Neil Young on the Social Revolution
Some very significant comments by Neil Young on the social revolution.
Also, some of the most eloquent and articulate speaking that we've ever seen by Neil in an interview.
Salesforce.com CEO Marc Benioff interviews Neil Young at the Cloudforce Conference 2011 in Japan. Young compares the youth movements of the 60s and 70s with the social movements (Arab Spring, Occupy Wall Street) of today, noting how social media technology is enabling people around the world to effect change in ways never imagined.
Recorded live in Tokyo, Japan, December 14, 2011.
We must say that we're quite pleased to hear Neil discuss Kent State and Occupy, especially after the attacks we saw on our post #OccupyWallStreet 2011 and Kent State Ohio 1970: Is This Really Deja Vu? back in November last year.
So just occupy the music, OK?
Thanks Denis!
6 Comments:
I think television helped shape a lot of what happened on the campuses in the 60s, too. We saw injustices like images of little girls down South getting hosed during demonstrations and protests. We were watching their brave and courageous mothers and fathers being beaten and treated like animals. We saw people grieving for their murdered relatives and friends afterwards.
Getting high helped many of us escape once in awhile from the inhumanity of our own people. Unfortunately, some of our friends and family started developing an addiction for the high and couldn't find their way back to reality.
So here we are, 40, 50 years later and wondering if the social revolution ever ended. Nope, it still raves on in so many ways through musicians and artists work.
I would disagree with Neil by saying some of the music, most notibly RAP, is very much social protest music against social injustices of the people who listen to it.
I very much agree with Neil that if we are open to it, we cn learn a lot from the Japanese and their survival, their reverence and respect for social order and reconciliation, and overall mutual collectivism. Unlike here in America, the head of the nail sticking out gets hammered in.
Is Neil is referring to mainstream-pop culture music today that appears to void of social consciousness raising? He forgot the sidebar note about there ALWAYS being an undercurrent in art & music & literature directed at those guilty of social injustice. Only until it becomes part of our collective social conscience can we make a difference or bring about change that will improve upon the condition for all life on our planet.
MNOTR - good question on social consciousness.
We'd say social consciousness is definitely a lot of what Neil is all about.
That said, so much of it is masked in often obscure/ambiguous lyrics & behavior. OTOH, much of it is direct and right in your face, like "Ohio" as he mentions.
Neil continues to give an honest-to-God account of the human condition which is why his work is still so relevent today. He writes how most of us are feeling on any given day or any day of major significance.

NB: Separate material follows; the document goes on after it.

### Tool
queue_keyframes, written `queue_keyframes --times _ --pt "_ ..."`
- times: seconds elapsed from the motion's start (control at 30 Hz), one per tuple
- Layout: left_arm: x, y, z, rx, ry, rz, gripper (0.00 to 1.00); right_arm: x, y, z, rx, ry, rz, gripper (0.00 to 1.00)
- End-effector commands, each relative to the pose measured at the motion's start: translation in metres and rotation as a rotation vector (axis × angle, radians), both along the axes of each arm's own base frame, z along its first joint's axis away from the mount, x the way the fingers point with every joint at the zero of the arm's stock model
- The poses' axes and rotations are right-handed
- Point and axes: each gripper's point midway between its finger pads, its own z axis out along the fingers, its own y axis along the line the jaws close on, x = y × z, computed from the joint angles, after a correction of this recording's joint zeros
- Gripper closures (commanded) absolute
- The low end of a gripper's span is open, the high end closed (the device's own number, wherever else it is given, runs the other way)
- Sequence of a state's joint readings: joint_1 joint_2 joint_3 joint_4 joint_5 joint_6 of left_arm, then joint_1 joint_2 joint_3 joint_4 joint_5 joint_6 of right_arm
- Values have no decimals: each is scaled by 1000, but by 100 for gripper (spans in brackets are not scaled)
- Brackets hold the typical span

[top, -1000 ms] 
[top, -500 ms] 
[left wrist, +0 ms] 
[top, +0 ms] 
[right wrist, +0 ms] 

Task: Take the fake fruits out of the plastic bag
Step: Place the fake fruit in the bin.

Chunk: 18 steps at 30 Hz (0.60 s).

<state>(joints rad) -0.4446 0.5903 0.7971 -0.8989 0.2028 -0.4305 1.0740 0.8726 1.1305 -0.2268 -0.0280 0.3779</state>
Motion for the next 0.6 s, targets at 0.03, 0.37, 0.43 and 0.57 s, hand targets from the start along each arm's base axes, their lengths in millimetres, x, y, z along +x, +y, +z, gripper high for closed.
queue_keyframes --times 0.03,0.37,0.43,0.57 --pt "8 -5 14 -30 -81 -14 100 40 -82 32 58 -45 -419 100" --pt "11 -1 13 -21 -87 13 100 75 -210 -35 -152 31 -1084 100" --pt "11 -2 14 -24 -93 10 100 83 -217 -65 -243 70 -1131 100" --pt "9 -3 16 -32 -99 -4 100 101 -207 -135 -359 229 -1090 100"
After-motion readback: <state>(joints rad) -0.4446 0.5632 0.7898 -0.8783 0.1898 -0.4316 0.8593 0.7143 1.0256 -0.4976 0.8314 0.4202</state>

Remember? That one song he pulls out of our collective consciousness? "Imagine?" It's the one song that said it all after the tragedy of September 11.
Remember when he did Hank's "Alone and Forsaken" that one time, too? The songs he doesn't write, he pulls out of obscurity. He pulls it right out from our hearts:
"We met in the springtime when blossoms unfold. The pastures were green and the meadows were gold. Our love was in flower as summer grew on; her love like the leaves now has withered and gone.
The roses have faded, there's frost at my door. The birds in the morning don't sing anymore.
The grass in the valley is starting to die & out in the darkness the whippoorwills cry.
Alone and forsaken byfate and by man. Oh, Lord, if you hear me please hold to my hand. Oh please understand.
Oh, where has she gone to, oh, where can she be? She may have forsaken some other like me.
She promised to honor, to love and obey; each vow was a plaything that she threw away.
The darkness is falling, the sky has turned gray; a hound in the distance is starting to bey
I wonder, I wonder - what she's thinking of?
Forsaken, forgotten - without any love."
I meant he pulls songs right out of our "collective souls" like when he covered, "Oh Lonesome Me." If he doesn't write it, he'll find it somewhere. It maybe in a junkyard filled with broken hearts or maybe a junkyard filled with broken memories.
In my mind, I still need a place to go, too...
@MNOTR - Good points on how Neil seems to find the right song like Imagine or Alone & Forsaken.
With Imagine on 9/11, Neil said something like one of Pegi's freinds emailed her the lyrics and suggested the song.
Anyways, this clip is definitely worth repeating.